Re (tilly) 2: millions of records in a Hash
by tilly (Archbishop) on Feb 25, 2002 at 05:38 UTC
|
You appear to have a common misunderstanding about the
reason that relational databases exist.
The key win of relational databases is that they allow
people to store, manage, manipulate and flexibly query
data structures without having to think in detail about
algorithms. If I was managing a few hundred records and
needed to do things like easily find what classes Johnny
took, I would be inclined to use a relational database for
those features. And if I had a good one, it would grow
with me if I needed to handle millions of records without
my having to get into some heavy-duty wizardry.
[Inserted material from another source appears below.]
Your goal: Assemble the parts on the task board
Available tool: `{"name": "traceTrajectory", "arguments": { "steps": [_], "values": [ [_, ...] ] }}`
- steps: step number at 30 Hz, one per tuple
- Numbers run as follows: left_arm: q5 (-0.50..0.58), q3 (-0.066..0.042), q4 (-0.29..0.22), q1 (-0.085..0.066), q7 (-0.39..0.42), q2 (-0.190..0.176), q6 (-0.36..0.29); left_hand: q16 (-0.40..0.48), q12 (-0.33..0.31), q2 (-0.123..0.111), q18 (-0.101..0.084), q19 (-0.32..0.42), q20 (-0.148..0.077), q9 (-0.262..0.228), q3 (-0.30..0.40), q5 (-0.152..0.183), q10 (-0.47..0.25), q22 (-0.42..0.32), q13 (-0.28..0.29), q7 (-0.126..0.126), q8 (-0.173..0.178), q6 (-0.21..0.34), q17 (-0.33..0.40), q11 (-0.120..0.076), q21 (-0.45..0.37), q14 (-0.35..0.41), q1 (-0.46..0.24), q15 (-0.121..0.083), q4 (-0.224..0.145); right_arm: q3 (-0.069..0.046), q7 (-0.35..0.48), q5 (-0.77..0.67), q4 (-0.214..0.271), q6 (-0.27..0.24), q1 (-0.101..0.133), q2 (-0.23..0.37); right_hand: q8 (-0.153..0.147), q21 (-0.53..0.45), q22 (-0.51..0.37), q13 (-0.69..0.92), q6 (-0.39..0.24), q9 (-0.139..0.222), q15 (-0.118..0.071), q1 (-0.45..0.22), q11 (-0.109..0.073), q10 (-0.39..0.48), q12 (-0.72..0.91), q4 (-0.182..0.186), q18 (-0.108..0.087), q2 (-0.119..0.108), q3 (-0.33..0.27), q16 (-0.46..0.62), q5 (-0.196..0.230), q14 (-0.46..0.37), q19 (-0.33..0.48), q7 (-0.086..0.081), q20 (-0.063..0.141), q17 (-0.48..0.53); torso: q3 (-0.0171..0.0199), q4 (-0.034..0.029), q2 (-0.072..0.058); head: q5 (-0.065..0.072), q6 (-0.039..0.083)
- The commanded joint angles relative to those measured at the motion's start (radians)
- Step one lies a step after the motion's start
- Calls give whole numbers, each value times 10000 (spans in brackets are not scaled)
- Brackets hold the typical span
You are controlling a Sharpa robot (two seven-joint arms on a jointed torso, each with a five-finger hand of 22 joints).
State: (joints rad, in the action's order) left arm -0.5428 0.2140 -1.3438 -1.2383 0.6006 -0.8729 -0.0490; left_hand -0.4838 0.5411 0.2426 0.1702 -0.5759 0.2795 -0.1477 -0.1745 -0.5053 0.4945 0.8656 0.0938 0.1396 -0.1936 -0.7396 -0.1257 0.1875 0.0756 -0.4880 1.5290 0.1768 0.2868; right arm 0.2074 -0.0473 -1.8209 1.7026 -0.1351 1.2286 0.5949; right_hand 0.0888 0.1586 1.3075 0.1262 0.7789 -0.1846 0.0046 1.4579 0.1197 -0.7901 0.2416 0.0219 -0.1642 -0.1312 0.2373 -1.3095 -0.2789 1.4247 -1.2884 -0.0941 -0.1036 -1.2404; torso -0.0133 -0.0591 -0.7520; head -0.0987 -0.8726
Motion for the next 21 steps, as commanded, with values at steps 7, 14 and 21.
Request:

However the problem of efficient storage and access to
data is independent of the data management structure of a
relational database. That is the role of a dbm. The
technologies in dbms are buried somewhere inside of
traditional relational databases. (MySQL can actually run
on top of Berkeley DB.) But sometimes your structure is
simple enough that you can manage it yourself, and in that
case there is no reason not to remove the relational
layer. Large amounts of data is not the same as complex
data.
(There are also other management strategies than relational,
for instance object oriented databases like Gemstone.) | [reply] |
|
|
You are sure right that DBMs, like BDB, seem to fit the problem well.
On the otherhand maybe the seeker needs multiuser access or wants to remotely connect to his data.
We don't know that.
After all RDBMs provide much more services and usually fit smaller problems too, often also avoiding scaling problems.
So the general advise is often to use RDBMs where DBMs would suffice, that is not always based on a misunderstanding, maybe even more often based on the simple fact that people deal more with RDBMs than DBMs.
People are running multiuser operating systems for mere desktop usage after all. And many are happy with that, even so a single user system would suffice.
Another approach that often is forgotten is to write your own storage method, which given the seekers description doesn't seem to be out of hand and could well result in the most performant solution.
| [reply] |
|
|
This is all true. But I am still cautious about telling
people to use an RDBM when they either don't have the
background to understand one (and I don't have energy
to teach that), or they might understand both and have a
good reason for using a dbm.
As for writing your own storage method, I would strongly
discourage people from doing that unless they already know,
for instance, the internals of how a dbm works. And if
someone comes back and asks me for that, my response will
be that if they have to ask, the odds are that I can't
teach them enough about the subject to do any better than
they can do just by using the already existing wheel. And
this is definitely true if they think they can build
their wheel in Perl.
| [reply] |
|
|
|
|
|
|
|
|
|
|
Good point, tilly. The relational aspects of Oracle and MySQL may not help (depending on the data). But, I assume that database packages like these use more optimal storage than DB_File, which may work better for such large data sets. Am I wrong?
| [reply] |
|
|
With significant caveats, yes, you are wrong.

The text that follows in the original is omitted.